Set down word for word the lines that begin the entries and run through the line containing "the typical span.". Give nothing further.

## [Provided records]
──────
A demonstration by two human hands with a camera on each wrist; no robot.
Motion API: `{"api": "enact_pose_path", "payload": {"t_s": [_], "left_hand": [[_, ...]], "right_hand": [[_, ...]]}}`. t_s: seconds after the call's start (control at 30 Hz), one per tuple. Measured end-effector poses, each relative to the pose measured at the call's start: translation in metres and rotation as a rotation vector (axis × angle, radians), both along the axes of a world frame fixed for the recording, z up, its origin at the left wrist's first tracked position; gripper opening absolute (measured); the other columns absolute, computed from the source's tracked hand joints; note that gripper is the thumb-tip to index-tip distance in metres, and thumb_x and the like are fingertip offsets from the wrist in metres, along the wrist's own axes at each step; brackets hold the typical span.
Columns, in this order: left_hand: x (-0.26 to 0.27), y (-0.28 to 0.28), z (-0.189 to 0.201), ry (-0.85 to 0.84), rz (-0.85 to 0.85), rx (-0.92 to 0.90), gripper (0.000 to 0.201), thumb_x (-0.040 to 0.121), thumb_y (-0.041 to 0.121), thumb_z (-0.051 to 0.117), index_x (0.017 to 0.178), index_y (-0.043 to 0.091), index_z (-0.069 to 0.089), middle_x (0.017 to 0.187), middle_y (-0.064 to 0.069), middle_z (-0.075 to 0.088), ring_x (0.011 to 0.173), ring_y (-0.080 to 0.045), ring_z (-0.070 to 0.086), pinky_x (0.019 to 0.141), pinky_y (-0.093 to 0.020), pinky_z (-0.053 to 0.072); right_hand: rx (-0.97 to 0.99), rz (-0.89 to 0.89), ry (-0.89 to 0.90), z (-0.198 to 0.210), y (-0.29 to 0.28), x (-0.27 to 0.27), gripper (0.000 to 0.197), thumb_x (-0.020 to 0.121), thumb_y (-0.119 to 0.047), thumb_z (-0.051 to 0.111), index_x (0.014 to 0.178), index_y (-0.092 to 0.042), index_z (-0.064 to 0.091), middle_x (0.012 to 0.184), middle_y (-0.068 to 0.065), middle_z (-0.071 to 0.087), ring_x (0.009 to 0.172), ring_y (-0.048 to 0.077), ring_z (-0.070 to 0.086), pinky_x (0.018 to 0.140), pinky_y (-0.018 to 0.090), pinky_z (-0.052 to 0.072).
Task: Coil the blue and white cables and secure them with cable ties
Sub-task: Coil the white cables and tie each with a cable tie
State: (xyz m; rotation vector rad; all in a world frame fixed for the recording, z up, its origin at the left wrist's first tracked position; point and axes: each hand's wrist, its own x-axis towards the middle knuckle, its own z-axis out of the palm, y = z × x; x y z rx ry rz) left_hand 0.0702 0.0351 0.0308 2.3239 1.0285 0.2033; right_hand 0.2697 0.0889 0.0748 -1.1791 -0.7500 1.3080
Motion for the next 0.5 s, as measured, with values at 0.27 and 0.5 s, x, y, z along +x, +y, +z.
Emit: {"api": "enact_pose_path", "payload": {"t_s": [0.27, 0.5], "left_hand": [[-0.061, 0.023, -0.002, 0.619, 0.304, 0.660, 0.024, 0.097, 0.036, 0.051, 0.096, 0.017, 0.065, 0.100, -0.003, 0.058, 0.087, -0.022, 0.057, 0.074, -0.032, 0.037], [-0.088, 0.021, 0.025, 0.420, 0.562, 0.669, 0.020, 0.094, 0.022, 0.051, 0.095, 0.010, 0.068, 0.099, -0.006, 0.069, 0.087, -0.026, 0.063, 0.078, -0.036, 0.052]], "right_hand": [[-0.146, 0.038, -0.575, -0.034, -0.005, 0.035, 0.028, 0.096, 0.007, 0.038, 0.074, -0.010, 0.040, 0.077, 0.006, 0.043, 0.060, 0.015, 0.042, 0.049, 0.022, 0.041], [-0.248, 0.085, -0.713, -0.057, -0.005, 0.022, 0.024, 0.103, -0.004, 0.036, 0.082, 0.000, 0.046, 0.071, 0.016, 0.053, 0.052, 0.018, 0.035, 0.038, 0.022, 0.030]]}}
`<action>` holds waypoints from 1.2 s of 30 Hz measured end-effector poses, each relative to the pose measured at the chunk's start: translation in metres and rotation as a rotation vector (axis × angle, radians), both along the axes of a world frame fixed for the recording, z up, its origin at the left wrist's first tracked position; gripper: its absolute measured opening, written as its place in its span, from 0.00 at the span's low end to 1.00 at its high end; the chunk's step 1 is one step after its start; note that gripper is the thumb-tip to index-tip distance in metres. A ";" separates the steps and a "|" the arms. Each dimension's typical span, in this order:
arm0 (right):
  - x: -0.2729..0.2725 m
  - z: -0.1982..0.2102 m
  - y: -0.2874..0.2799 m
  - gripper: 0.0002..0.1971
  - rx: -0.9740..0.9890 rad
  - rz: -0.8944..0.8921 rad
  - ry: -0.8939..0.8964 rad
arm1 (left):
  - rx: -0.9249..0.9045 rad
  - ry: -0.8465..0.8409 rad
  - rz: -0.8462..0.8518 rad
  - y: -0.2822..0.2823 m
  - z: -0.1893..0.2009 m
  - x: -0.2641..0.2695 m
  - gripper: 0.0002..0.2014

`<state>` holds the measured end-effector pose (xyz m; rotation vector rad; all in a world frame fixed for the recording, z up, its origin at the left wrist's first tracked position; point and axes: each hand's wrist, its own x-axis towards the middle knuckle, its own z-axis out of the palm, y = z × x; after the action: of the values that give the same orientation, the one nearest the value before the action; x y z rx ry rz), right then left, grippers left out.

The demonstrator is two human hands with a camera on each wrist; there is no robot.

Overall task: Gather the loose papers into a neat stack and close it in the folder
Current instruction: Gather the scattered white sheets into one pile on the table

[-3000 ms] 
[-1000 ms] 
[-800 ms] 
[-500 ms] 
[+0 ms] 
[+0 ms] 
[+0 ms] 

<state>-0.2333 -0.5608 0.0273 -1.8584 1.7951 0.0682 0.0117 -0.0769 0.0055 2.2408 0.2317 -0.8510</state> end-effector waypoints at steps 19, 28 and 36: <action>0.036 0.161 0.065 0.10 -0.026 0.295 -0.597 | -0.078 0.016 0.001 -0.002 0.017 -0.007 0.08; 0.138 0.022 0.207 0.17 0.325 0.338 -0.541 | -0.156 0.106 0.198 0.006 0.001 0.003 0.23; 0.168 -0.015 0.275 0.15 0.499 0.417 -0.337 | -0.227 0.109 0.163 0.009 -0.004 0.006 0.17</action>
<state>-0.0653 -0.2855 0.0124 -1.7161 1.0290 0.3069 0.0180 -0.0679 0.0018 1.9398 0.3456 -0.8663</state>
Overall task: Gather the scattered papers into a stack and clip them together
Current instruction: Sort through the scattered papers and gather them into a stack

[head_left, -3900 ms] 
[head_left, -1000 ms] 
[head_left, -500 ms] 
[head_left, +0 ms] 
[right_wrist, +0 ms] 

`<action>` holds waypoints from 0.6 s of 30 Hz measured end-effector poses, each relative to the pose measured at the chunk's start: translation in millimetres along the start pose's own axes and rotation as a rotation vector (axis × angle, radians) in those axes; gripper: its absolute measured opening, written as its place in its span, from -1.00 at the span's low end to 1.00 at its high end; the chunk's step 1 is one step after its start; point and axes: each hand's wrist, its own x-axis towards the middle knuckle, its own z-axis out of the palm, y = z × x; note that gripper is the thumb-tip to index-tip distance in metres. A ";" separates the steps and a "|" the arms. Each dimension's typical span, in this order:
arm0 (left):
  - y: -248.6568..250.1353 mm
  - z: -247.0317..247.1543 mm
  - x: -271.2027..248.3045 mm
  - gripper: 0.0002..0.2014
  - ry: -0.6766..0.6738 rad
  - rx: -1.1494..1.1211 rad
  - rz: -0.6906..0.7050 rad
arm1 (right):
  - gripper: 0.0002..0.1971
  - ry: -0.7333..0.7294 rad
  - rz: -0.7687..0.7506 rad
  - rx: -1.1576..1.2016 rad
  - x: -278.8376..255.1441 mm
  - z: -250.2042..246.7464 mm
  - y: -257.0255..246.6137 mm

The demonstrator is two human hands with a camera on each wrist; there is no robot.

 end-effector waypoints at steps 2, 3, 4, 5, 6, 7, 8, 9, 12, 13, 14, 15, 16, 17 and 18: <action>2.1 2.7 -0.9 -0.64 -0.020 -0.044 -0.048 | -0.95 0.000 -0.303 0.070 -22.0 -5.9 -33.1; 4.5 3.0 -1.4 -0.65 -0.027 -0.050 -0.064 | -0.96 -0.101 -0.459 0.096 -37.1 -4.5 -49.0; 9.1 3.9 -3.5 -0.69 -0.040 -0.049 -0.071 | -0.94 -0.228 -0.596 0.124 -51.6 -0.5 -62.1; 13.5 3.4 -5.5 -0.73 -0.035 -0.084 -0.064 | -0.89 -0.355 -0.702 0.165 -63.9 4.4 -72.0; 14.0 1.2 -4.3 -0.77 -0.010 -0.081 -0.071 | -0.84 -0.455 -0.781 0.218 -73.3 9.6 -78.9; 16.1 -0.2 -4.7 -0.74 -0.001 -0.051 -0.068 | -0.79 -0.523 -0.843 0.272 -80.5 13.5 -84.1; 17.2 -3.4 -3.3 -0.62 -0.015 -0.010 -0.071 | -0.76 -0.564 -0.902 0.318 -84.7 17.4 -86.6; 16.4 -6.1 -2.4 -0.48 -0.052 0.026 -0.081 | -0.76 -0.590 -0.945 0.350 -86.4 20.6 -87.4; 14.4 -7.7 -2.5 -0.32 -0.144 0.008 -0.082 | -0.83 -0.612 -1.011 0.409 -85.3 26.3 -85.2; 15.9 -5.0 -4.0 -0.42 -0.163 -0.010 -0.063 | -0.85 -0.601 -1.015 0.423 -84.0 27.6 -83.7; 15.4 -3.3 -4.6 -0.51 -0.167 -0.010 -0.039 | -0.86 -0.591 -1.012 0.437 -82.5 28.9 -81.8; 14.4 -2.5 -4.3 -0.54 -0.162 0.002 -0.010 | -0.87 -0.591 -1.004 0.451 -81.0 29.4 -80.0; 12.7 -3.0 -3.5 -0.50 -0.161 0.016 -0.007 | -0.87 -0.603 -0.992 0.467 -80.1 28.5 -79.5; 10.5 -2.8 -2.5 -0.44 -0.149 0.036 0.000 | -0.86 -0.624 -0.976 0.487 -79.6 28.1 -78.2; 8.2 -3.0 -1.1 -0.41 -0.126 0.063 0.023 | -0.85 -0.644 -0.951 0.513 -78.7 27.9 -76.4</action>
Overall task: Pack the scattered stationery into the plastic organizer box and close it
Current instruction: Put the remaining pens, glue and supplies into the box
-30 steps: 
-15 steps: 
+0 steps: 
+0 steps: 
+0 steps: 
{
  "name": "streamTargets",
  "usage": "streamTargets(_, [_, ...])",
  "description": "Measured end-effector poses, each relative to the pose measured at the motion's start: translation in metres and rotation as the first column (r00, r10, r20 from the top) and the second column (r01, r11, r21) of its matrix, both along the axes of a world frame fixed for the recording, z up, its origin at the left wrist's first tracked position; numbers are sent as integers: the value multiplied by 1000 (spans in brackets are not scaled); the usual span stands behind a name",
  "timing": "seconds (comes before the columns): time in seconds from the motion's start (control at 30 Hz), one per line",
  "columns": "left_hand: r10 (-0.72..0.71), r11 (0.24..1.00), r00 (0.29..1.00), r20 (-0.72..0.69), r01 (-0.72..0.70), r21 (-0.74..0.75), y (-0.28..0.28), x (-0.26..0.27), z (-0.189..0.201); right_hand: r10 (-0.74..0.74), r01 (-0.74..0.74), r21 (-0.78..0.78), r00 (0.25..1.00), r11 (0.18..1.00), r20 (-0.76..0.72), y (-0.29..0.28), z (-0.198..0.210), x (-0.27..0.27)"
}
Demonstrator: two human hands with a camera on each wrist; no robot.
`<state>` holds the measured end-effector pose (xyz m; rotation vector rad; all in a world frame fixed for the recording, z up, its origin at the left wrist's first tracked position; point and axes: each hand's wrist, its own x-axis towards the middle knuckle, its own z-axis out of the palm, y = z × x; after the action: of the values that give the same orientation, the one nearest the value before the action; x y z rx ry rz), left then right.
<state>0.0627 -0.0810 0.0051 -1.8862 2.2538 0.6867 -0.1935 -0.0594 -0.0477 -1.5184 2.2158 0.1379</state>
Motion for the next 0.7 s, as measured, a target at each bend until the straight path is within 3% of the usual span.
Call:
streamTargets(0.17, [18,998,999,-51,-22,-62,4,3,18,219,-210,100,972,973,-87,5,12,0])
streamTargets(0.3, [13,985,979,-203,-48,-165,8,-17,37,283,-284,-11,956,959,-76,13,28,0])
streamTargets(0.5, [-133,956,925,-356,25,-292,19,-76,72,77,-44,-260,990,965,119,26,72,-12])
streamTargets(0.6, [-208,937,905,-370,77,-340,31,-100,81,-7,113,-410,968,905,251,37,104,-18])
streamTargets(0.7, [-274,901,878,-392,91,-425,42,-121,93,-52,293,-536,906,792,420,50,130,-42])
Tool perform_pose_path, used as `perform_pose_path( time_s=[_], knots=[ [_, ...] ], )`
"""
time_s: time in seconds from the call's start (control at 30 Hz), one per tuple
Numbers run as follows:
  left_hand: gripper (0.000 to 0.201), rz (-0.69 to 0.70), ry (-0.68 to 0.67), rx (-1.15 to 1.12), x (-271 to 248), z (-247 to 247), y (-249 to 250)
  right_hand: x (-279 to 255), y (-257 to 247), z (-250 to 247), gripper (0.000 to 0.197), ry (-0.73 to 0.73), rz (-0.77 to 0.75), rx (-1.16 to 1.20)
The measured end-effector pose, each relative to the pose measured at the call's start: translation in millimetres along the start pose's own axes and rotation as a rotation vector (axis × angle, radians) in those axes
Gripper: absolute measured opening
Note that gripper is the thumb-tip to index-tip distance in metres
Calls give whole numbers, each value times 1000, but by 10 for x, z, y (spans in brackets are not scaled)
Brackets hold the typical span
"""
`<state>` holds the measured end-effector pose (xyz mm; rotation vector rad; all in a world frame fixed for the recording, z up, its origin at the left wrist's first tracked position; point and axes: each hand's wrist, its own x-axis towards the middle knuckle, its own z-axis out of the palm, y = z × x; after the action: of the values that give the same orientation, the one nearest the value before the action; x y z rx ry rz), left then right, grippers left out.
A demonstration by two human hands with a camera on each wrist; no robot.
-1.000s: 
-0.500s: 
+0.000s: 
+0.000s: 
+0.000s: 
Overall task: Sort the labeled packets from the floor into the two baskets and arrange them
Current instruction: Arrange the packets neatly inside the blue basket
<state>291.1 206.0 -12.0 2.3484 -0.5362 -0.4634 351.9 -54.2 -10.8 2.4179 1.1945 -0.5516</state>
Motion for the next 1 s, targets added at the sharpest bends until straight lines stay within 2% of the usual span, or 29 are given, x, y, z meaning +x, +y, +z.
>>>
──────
## [Answer box]
A demonstration by two human hands with a camera on each wrist; no robot.
Motion API: `{"api": "enact_pose_path", "payload": {"t_s": [_], "left_hand": [[_, ...]], "right_hand": [[_, ...]]}}`. t_s: seconds after the call's start (control at 30 Hz), one per tuple. Measured end-effector poses, each relative to the pose measured at the call's start: translation in metres and rotation as a rotation vector (axis × angle, radians), both along the axes of a world frame fixed for the recording, z up, its origin at the left wrist's first tracked position; gripper opening absolute (measured); the other columns absolute, computed from the source's tracked hand joints; note that gripper is the thumb-tip to index-tip distance in metres, and thumb_x and the like are fingertip offsets from the wrist in metres, along the wrist's own axes at each step; brackets hold the typical span.

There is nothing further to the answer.